Segment Start: MATERIAL SUPPLIED

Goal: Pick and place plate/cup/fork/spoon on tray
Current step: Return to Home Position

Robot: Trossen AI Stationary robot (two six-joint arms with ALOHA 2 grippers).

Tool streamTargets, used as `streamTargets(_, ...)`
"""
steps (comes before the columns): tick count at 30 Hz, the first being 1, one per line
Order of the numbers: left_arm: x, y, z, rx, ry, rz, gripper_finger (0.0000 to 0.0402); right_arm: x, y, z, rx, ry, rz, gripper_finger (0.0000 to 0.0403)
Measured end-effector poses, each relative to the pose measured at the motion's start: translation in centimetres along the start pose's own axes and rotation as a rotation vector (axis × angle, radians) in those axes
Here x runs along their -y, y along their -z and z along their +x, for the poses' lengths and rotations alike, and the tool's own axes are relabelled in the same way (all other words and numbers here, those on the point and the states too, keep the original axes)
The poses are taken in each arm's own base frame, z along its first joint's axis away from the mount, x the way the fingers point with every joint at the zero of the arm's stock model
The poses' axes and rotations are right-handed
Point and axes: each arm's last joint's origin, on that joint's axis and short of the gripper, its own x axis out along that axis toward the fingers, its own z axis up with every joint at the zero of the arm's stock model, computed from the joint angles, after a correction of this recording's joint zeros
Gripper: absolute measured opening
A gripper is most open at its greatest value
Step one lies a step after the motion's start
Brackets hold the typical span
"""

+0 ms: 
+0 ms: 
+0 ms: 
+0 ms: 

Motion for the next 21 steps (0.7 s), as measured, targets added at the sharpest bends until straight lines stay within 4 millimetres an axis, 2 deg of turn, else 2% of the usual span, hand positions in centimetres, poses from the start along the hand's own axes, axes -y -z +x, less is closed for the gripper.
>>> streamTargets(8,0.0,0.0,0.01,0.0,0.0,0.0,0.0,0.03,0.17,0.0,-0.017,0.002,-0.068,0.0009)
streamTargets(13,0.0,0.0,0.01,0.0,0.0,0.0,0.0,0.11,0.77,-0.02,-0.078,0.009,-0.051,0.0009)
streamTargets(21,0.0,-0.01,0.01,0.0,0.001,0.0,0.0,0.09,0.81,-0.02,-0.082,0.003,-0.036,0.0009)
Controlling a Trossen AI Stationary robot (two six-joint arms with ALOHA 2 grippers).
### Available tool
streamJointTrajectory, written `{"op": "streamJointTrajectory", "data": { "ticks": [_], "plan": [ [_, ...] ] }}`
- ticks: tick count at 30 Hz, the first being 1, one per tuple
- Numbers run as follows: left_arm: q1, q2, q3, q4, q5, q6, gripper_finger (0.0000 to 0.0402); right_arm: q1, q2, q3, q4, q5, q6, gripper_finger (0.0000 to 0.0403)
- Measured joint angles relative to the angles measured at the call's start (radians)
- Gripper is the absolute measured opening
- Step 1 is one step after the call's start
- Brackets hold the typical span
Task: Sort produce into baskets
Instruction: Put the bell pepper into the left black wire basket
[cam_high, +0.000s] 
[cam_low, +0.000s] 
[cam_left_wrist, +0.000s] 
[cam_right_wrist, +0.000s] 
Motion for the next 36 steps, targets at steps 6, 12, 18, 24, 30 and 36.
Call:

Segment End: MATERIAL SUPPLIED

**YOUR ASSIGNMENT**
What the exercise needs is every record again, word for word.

**ANSWER TO THE PROBLEM**
Goal: Pick and place plate/cup/fork/spoon on tray
Current step: Return to Home Position

Robot: Trossen AI Stationary robot (two six-joint arms with ALOHA 2 grippers).

Tool streamTargets, used as `streamTargets(_, ...)`
"""
steps (comes before the columns): tick count at 30 Hz, the first being 1, one per line
Order of the numbers: left_arm: x, y, z, rx, ry, rz, gripper_finger (0.0000 to 0.0402); right_arm: x, y, z, rx, ry, rz, gripper_finger (0.0000 to 0.0403)
Measured end-effector poses, each relative to the pose measured at the motion's start: translation in centimetres along the start pose's own axes and rotation as a rotation vector (axis × angle, radians) in those axes
Here x runs along their -y, y along their -z and z along their +x, for the poses' lengths and rotations alike, and the tool's own axes are relabelled in the same way (all other words and numbers here, those on the point and the states too, keep the original axes)
The poses are taken in each arm's own base frame, z along its first joint's axis away from the mount, x the way the fingers point with every joint at the zero of the arm's stock model
The poses' axes and rotations are right-handed
Point and axes: each arm's last joint's origin, on that joint's axis and short of the gripper, its own x axis out along that axis toward the fingers, its own z axis up with every joint at the zero of the arm's stock model, computed from the joint angles, after a correction of this recording's joint zeros
Gripper: absolute measured opening
A gripper is most open at its greatest value
Step one lies a step after the motion's start
Brackets hold the typical span
"""

+0 ms: 
+0 ms: 
+0 ms: 
+0 ms: 

Motion for the next 21 steps (0.7 s), as measured, targets added at the sharpest bends until straight lines stay within 4 millimetres an axis, 2 deg of turn, else 2% of the usual span, hand positions in centimetres, poses from the start along the hand's own axes, axes -y -z +x, less is closed for the gripper.
>>> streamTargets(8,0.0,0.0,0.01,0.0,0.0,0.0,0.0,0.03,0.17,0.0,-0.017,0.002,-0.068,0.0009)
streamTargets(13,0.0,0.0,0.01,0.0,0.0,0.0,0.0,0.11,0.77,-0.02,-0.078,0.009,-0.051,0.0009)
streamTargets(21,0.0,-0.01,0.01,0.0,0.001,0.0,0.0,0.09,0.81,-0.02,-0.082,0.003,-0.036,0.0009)
Controlling a Trossen AI Stationary robot (two six-joint arms with ALOHA 2 grippers).
### Available tool
streamJointTrajectory, written `{"op": "streamJointTrajectory", "data": { "ticks": [_], "plan": [ [_, ...] ] }}`
- ticks: tick count at 30 Hz, the first being 1, one per tuple
- Numbers run as follows: left_arm: q1, q2, q3, q4, q5, q6, gripper_finger (0.0000 to 0.0402); right_arm: q1, q2, q3, q4, q5, q6, gripper_finger (0.0000 to 0.0403)
- Measured joint angles relative to the angles measured at the call's start (radians)
- Gripper is the absolute measured opening
- Step 1 is one step after the call's start
- Brackets hold the typical span
Task: Sort produce into baskets
Instruction: Put the bell pepper into the left black wire basket
[cam_high, +0.000s] 
[cam_low, +0.000s] 
[cam_left_wrist, +0.000s] 
[cam_right_wrist, +0.000s] 
Motion for the next 36 steps, targets at steps 6, 12, 18, 24, 30 and 36.
Call:

Above is the complete output.